Belgiens Regierung stürzt über Bankenaffäre

Brüssel. Belgien ist das erste Land, dessen Regierung über die Folgen der Bankenkrise gestrauchelt ist. Ministerpräsident Yves Leterme (Foto: dpa) kündigte am Freitagabend (wir berichteten kurz) den Rücktritt des kompletten Kabinetts an, dem Minister aus fünf Parteien angehören. Auslöser ist der Versuch der belgischen Regierung, die angeschlagene Fortis-Bank zu retten

Brüssel. Belgien ist das erste Land, dessen Regierung über die Folgen der Bankenkrise gestrauchelt ist. Ministerpräsident Yves Leterme (Foto: dpa) kündigte am Freitagabend (wir berichteten kurz) den Rücktritt des kompletten Kabinetts an, dem Minister aus fünf Parteien angehören. Auslöser ist der Versuch der belgischen Regierung, die angeschlagene Fortis-Bank zu retten. Nach einer Zehn-Milliarden-Euro-Spritze wollte Leterme das Geldhaus an den französischen BNP-Paribas-Konzern verkaufen, stieß dabei jedoch auf erbitterten Widerstand der Kleinaktionäre, die den Transfer per Gericht anfochten.

In den Wochen vor dem Urteil sollen Beauftragte des Ministerpräsidenten versucht haben, die Richter auf verschiedenste Weise zu beeinflussen. So seien die beteiligten Juristen von Leterme-Beauftragten in Gesprächen gefragt worden, ob sie sich "wirklich ihrer Verantwortung bewusst" seien. Der Ministerpräsident selbst räumte Mitte der Woche "Kontakte" zur Justiz ein, wies aber Vorhaltungen, er habe die Richter beeinflussen wollen, weit von sich. Diese hatten sich am Ende aber von den Versuchen, Druck auf sie auszuüben, nicht beirren lassen und am Freitag vor einer Woche entschieden, den Fortis-Verkauf den französischen Konzern für zunächst 65 Tage auf Eis zulegen.
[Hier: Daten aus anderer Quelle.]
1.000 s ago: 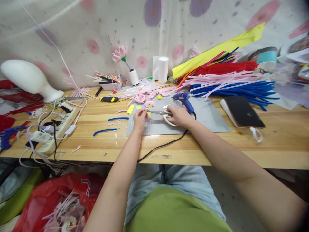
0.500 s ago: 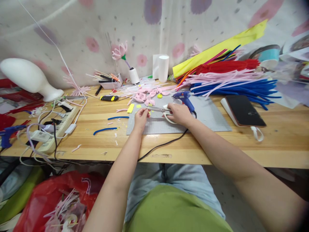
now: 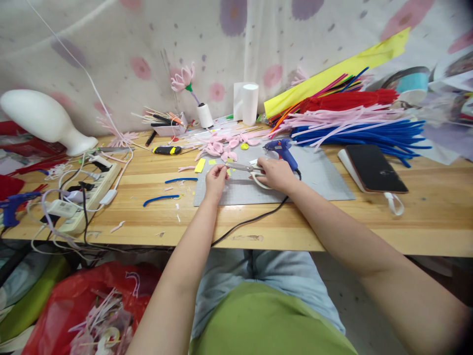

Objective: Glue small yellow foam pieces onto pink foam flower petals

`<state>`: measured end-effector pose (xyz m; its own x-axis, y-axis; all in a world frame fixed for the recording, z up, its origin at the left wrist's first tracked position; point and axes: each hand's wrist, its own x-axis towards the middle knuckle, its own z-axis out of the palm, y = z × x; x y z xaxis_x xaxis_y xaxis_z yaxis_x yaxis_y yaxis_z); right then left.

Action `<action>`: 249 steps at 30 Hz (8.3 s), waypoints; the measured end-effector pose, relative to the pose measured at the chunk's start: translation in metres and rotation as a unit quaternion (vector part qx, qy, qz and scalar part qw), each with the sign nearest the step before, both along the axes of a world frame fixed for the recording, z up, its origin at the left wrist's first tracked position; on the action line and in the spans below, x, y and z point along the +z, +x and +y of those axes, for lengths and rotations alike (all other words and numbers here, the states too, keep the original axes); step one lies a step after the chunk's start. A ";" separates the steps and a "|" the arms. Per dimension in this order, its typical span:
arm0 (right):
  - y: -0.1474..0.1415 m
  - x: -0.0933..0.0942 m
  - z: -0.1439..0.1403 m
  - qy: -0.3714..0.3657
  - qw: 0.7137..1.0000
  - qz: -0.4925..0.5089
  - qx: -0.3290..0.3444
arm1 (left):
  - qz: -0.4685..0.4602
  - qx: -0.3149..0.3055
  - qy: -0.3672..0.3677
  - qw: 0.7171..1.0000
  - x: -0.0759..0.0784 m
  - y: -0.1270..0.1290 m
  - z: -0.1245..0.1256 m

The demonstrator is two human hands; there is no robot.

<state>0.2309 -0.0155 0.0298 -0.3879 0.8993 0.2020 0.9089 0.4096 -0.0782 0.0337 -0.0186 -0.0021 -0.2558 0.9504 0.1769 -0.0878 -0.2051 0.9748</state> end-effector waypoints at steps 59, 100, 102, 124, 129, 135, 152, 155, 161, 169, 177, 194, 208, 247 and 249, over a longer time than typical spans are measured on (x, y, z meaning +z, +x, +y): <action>-0.004 -0.003 0.000 0.015 0.999 -0.028 -0.006 | 0.028 0.030 -0.016 0.999 -0.002 -0.001 0.001; 0.129 -0.004 0.031 -0.050 0.956 0.107 -0.267 | 0.029 0.023 -0.076 0.996 0.003 0.004 0.000; 0.120 -0.009 0.033 -0.038 0.965 0.083 -0.245 | 0.076 0.015 -0.073 0.994 0.003 0.004 -0.001; -0.038 0.005 0.007 -0.306 0.850 0.427 0.036 | 0.548 0.059 0.130 0.824 0.008 0.012 -0.016; -0.043 -0.003 0.006 -0.309 0.751 0.581 -0.045 | 0.460 0.156 0.132 0.864 0.012 0.012 -0.019; -0.053 -0.014 0.003 -0.236 0.779 0.579 -0.040 | 0.294 0.053 0.007 0.954 0.004 0.022 -0.017; -0.055 -0.021 0.000 -0.126 0.902 0.410 0.040 | 0.029 0.019 -0.069 0.997 0.009 0.021 -0.010; -0.051 -0.020 0.002 -0.125 0.907 0.400 0.032 | 0.038 0.036 -0.059 0.997 0.007 0.020 -0.009; -0.040 -0.024 0.009 -0.203 0.848 0.489 0.017 | 0.074 0.030 -0.054 0.995 0.006 0.020 -0.009; -0.053 -0.022 0.005 -0.260 0.803 0.535 0.021 | 0.091 0.034 -0.046 0.994 0.000 0.019 -0.007; -0.054 -0.018 0.003 -0.281 0.774 0.568 0.014 | 0.053 -0.020 -0.112 0.992 0.011 0.020 -0.013; -0.054 -0.024 0.004 -0.137 0.885 0.446 -0.002 | 0.039 0.002 -0.117 0.992 0.012 0.020 -0.013; -0.051 -0.023 0.005 -0.164 0.876 0.454 0.026 | 0.070 0.022 -0.116 0.990 0.010 0.019 -0.013; 0.143 0.009 0.034 -0.107 0.978 -0.071 -0.162 | -0.104 0.047 -0.098 0.989 0.015 0.010 -0.006; 0.136 0.003 0.037 -0.112 0.977 -0.113 -0.145 | -0.123 0.048 -0.093 0.987 0.015 0.007 -0.006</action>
<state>0.3665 0.0217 0.0328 -0.1223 0.9897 -0.0741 0.9886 0.1281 0.0791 0.0406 -0.0243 0.0130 -0.3598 0.9298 -0.0780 -0.3160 -0.0428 0.9478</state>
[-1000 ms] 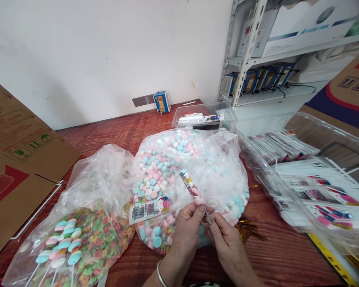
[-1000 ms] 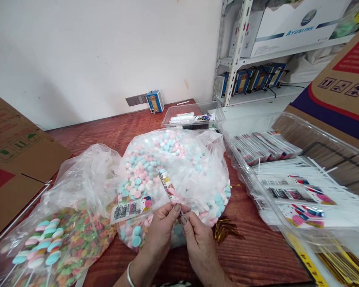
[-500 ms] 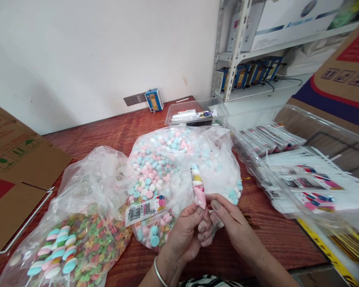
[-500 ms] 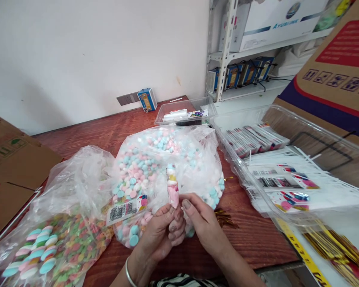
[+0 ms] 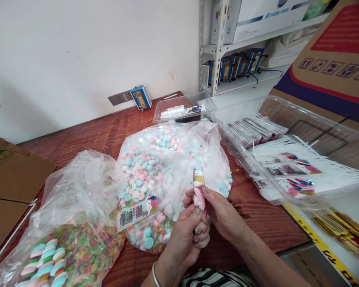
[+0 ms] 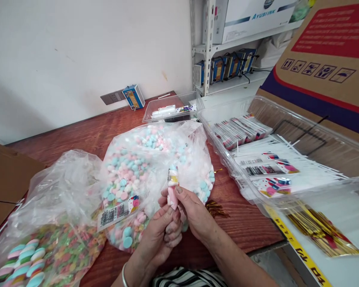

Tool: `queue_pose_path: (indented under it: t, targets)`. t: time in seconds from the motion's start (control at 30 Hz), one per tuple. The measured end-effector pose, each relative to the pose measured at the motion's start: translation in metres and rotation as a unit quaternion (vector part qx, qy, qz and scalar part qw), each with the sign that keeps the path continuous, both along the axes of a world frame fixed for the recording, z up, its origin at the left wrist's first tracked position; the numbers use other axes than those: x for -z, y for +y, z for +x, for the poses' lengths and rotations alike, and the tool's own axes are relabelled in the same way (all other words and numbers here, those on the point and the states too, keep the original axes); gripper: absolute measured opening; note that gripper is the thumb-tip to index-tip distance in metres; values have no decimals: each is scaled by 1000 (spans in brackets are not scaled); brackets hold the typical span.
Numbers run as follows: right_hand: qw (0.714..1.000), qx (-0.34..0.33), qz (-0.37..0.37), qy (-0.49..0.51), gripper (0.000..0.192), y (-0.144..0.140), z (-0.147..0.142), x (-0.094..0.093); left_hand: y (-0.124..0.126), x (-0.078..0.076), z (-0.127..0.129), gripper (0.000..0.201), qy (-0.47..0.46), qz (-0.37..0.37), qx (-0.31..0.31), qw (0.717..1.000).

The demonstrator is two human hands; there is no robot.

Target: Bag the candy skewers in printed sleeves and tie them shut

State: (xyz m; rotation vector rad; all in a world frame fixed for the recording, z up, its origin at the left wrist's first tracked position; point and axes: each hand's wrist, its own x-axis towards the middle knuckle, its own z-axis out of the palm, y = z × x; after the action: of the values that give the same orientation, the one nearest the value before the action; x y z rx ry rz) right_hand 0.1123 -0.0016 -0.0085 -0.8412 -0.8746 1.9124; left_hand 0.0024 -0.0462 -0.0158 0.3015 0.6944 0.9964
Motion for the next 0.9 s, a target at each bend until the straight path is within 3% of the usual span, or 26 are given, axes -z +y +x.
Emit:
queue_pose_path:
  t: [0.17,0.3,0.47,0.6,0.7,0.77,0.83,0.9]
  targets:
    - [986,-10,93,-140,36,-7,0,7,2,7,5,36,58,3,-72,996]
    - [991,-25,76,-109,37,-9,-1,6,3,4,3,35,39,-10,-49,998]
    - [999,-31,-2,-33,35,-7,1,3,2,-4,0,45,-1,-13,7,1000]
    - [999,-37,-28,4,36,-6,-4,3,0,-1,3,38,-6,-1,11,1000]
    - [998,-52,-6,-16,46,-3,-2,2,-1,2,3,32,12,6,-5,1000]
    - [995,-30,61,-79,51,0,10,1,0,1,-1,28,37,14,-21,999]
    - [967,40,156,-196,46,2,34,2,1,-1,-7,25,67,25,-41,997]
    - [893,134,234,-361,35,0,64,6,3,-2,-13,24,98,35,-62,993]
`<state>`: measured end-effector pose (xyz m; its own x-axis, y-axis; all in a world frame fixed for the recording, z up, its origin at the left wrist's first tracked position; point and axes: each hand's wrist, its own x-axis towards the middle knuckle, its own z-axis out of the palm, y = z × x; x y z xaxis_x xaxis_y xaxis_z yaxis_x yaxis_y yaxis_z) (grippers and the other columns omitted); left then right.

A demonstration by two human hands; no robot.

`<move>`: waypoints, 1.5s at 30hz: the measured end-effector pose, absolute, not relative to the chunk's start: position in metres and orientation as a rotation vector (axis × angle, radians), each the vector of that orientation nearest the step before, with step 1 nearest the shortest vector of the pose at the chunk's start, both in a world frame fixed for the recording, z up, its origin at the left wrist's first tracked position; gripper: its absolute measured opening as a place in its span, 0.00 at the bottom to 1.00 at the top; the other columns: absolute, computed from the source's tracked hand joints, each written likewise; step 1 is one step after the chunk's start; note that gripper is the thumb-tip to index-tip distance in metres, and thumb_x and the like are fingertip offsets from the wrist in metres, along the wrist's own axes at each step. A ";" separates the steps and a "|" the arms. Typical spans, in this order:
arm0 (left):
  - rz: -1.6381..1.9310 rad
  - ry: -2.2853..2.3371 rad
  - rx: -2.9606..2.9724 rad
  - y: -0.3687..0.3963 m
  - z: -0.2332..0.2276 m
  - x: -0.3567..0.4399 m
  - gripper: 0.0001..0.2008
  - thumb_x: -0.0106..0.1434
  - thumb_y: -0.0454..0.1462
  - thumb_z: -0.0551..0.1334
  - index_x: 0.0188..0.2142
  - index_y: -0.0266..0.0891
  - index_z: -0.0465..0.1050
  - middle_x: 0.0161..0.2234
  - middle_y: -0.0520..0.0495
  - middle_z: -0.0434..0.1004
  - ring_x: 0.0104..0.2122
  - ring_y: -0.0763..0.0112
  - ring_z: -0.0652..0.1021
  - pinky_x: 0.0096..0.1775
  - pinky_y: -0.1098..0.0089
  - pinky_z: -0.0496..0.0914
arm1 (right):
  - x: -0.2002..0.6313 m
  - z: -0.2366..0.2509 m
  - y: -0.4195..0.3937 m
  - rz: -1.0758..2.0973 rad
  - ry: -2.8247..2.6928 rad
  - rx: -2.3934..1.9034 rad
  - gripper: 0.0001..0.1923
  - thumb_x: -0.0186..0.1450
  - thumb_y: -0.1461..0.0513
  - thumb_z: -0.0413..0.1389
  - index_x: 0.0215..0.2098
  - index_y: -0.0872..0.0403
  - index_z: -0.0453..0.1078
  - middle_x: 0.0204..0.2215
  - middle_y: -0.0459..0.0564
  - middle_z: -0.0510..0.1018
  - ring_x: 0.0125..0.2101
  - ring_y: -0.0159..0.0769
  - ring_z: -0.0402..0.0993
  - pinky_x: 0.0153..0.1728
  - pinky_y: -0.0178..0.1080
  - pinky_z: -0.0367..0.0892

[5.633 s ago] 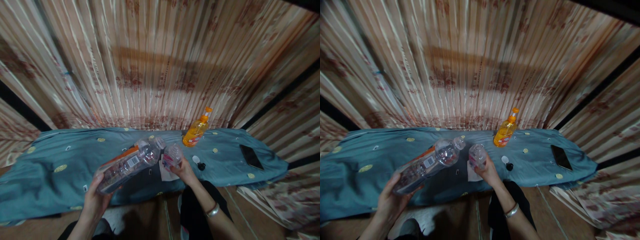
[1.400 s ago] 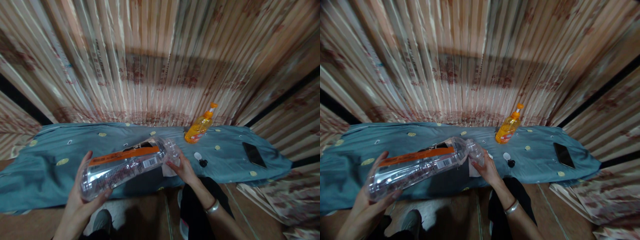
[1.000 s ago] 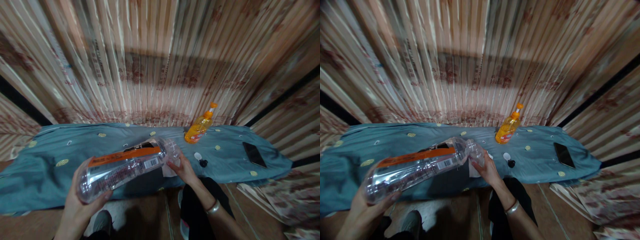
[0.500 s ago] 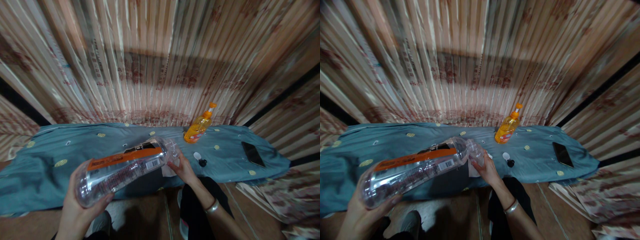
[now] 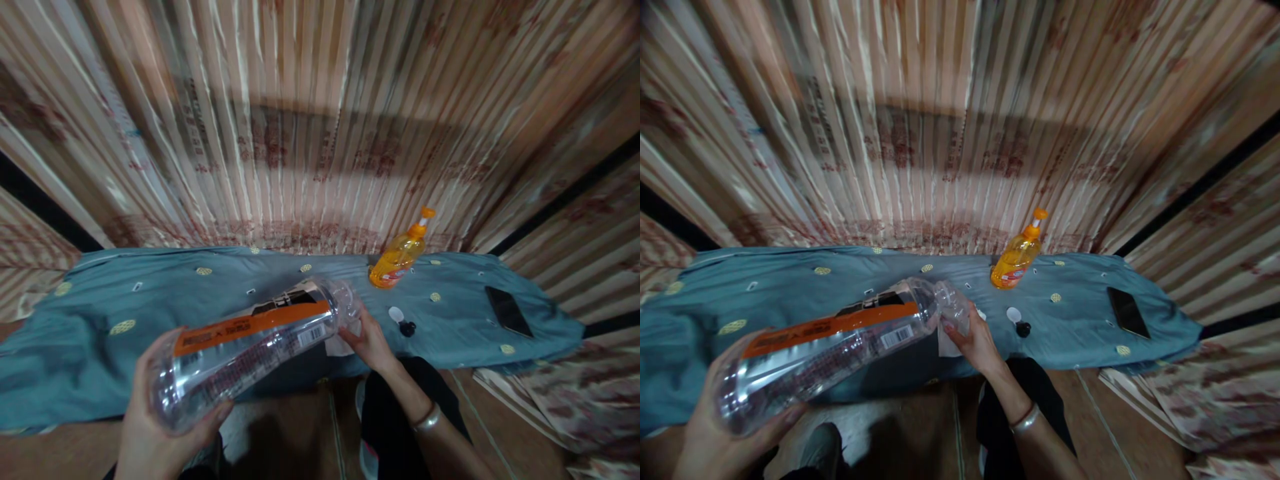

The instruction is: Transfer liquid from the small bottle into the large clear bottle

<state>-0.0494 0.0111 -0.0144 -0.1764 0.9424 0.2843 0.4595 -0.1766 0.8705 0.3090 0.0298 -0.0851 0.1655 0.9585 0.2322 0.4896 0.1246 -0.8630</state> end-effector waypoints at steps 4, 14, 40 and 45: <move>1.298 1.578 1.717 0.002 -0.008 -0.038 0.44 0.48 0.56 0.75 0.62 0.54 0.66 0.55 0.47 0.80 0.53 0.46 0.83 0.56 0.48 0.80 | 0.308 -0.084 0.029 0.627 -1.459 -1.495 0.28 0.64 0.58 0.63 0.62 0.49 0.69 0.52 0.55 0.86 0.54 0.53 0.84 0.56 0.52 0.78; 1.359 1.647 1.756 -0.006 -0.007 -0.035 0.45 0.52 0.59 0.72 0.67 0.51 0.66 0.65 0.43 0.72 0.61 0.39 0.78 0.65 0.40 0.72 | 0.308 -0.086 0.030 0.628 -1.451 -1.516 0.29 0.63 0.59 0.65 0.62 0.49 0.69 0.53 0.55 0.86 0.53 0.51 0.85 0.55 0.51 0.79; 1.403 1.622 1.640 -0.013 0.008 -0.017 0.47 0.50 0.58 0.74 0.69 0.65 0.63 0.63 0.56 0.75 0.61 0.44 0.78 0.71 0.41 0.61 | 0.308 -0.086 0.030 0.631 -1.450 -1.504 0.28 0.64 0.56 0.63 0.62 0.50 0.69 0.51 0.55 0.87 0.52 0.52 0.85 0.54 0.51 0.79; 1.395 1.610 1.660 -0.014 0.007 -0.016 0.46 0.53 0.60 0.72 0.70 0.64 0.61 0.65 0.53 0.72 0.63 0.41 0.76 0.70 0.37 0.63 | 0.307 -0.084 0.030 0.639 -1.452 -1.519 0.27 0.64 0.56 0.64 0.60 0.49 0.69 0.50 0.55 0.87 0.51 0.52 0.86 0.52 0.51 0.79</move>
Belgien blickt damit in eine unsichere Zukunft. Denn der einzige aussichtsreiche Kandidat für ein Regierungsamt und zweite Wahlsieger von 2007, der liberale Wallone Didier Reynders (derzeit Vize-Regierungschef und Finanzminister) gilt als angeschlagen. Ihm wird vorgeworfen, Insider-Wissen über die Fortis-Krise an seine Frau weitergegeben zu haben, die daraufhin - rechtzeitig vor dem Bekanntwerden der Probleme des Bankhauses - ein Aktienpaket verkauft hatte.

Meinung

Belgien vor

dem Abgrund

Von SZ-Korrespondent

Detlef Drewes

Belgien war dem politischen Abgrund nie näher als jetzt. Dass ein Regierungschef zwei Mal vor und zwei weitere Male in seiner Amtszeit scheitert, sagt schon viel. Die Unmöglichkeit, einen geeigneten Nachfolger zu finden, aber ist die Botschaft, die über das Land hinaus ganz Europa angeht: Ein Staat, in dem mehrere Volksgruppen über Jahre hinweg ihren Separatismus zelebrieren, verarmt, weil er keine integrierenden Persönlichkeiten mehr hat. Die politische Klasse hat das zersetzende Spiel von Wallonen und Flamen so sehr mitgespielt, dass ihr jedes Reservoir an Gemeinsamkeit, das zur Krisenbewältigung nötig ist, ausgeht. Nichts bräuchte das Land aber dringender als einen Integrator, der in der Lage ist, den Regionalpolitikern deutlich zu machen, dass man Grenzen überwinden muss.